━━━ Exercise materials

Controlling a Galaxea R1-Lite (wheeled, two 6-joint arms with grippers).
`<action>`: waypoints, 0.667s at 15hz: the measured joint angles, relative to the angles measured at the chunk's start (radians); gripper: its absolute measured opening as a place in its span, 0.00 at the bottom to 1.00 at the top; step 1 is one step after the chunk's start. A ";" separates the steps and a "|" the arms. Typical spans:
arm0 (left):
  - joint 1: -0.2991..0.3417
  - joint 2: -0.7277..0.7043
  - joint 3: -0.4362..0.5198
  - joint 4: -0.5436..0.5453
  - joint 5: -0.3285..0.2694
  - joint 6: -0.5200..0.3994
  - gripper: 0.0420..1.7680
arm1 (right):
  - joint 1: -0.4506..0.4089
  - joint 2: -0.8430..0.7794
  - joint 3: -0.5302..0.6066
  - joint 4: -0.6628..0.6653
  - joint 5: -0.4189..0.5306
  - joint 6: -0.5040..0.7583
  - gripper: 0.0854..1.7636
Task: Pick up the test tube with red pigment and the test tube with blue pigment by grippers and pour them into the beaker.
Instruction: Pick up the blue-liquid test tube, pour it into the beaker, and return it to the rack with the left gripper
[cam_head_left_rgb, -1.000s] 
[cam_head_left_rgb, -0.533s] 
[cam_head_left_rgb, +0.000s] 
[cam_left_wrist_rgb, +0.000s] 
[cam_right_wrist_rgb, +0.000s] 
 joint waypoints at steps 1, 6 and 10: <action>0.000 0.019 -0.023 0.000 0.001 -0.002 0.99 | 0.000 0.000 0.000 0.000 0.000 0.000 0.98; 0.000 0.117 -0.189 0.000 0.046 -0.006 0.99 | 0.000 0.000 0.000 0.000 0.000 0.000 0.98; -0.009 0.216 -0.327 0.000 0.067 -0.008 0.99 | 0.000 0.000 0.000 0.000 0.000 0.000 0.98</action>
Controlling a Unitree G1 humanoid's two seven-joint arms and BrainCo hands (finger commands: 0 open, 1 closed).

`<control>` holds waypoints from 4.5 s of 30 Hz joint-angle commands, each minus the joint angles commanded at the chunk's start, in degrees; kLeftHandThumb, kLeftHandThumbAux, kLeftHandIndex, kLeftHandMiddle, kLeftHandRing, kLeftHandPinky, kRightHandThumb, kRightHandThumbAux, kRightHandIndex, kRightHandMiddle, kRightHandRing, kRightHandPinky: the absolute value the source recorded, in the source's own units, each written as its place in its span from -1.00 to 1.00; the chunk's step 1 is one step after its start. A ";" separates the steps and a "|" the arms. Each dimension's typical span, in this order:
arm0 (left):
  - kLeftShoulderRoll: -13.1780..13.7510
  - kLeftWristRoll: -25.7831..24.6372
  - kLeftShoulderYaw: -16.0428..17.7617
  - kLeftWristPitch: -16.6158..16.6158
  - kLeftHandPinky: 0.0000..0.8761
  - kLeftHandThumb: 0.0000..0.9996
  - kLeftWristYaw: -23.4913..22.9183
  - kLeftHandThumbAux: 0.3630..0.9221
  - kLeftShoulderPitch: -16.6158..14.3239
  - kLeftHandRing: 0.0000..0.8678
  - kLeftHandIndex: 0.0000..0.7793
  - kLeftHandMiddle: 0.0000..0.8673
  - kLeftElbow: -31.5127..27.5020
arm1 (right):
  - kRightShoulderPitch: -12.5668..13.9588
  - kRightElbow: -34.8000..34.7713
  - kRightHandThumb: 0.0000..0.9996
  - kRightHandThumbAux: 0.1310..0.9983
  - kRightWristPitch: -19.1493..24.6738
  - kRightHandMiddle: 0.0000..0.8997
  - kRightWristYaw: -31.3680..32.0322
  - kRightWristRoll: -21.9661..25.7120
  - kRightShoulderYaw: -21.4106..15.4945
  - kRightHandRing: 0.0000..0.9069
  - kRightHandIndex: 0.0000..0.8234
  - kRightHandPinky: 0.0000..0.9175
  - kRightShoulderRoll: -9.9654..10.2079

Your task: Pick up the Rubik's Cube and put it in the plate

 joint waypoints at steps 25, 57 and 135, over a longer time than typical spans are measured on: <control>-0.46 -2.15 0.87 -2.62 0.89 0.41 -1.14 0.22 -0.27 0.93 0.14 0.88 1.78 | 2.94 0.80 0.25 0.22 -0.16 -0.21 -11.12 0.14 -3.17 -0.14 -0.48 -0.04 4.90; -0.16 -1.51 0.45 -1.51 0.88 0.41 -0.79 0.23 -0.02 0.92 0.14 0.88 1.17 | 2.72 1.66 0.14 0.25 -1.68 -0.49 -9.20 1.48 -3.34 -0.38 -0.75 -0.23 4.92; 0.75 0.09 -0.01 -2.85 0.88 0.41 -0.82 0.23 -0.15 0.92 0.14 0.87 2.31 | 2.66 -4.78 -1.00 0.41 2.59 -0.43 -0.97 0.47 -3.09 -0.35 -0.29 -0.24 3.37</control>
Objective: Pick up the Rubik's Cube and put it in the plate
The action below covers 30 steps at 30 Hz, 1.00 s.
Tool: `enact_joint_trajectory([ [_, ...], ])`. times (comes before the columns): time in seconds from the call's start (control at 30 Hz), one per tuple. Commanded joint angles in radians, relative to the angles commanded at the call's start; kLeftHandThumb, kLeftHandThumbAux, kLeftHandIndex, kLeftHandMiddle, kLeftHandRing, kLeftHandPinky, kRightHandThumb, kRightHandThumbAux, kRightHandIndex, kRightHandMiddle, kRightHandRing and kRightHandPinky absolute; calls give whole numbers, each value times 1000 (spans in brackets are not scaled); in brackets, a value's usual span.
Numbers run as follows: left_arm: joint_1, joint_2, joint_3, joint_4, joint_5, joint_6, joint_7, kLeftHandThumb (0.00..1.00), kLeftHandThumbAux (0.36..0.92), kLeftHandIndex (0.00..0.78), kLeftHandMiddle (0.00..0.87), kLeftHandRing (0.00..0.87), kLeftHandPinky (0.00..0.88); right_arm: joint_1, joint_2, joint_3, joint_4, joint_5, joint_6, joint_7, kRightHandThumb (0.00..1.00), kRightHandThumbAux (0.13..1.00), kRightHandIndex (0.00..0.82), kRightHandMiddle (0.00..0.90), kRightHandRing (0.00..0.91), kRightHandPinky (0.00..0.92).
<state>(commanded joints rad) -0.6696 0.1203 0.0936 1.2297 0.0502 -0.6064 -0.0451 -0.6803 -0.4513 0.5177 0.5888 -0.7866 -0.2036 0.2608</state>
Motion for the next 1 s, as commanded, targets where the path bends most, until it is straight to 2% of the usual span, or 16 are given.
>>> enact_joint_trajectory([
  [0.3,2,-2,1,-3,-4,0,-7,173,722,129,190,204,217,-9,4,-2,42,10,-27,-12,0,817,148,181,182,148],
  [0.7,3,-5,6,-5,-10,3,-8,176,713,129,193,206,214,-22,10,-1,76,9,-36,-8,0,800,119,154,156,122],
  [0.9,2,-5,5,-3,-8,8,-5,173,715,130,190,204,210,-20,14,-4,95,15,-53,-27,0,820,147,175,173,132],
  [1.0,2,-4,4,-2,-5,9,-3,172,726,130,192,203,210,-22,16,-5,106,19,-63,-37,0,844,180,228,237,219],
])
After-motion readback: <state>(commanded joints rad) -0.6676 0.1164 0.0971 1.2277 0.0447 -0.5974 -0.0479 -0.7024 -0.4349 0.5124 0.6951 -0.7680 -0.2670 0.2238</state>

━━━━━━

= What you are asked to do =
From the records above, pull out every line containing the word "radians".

= Written response =
`<action>`: waypoints, 0.667s at 15hz: the measured joint angles, relative to the angles measured at the chunk's start (radians); gripper: its absolute measured opening as a place in its span, 0.00 at the bottom to 1.00 at the top; step 1 is one step after the chunk's start. A ";" separates the steps and a "|" the arms. Typical spans:
Tool: `enact_joint_trajectory([ [_, ...], ])`. times (comes before the columns): time in seconds from the call's start (control at 30 Hz), one per tuple. Commanded joint angles in radians, relative to the angles commanded at the call's start; kLeftHandThumb, kLeftHandThumbAux, kLeftHandIndex, kLeftHandMiddle, kLeftHandRing, kLeftHandPinky, kRightHandThumb, kRightHandThumbAux, kRightHandIndex, kRightHandMiddle, kRightHandRing and kRightHandPinky absolute; calls give whole numbers, each value times 1000 (spans in brackets are not scaled); in brackets, a value's usual span.

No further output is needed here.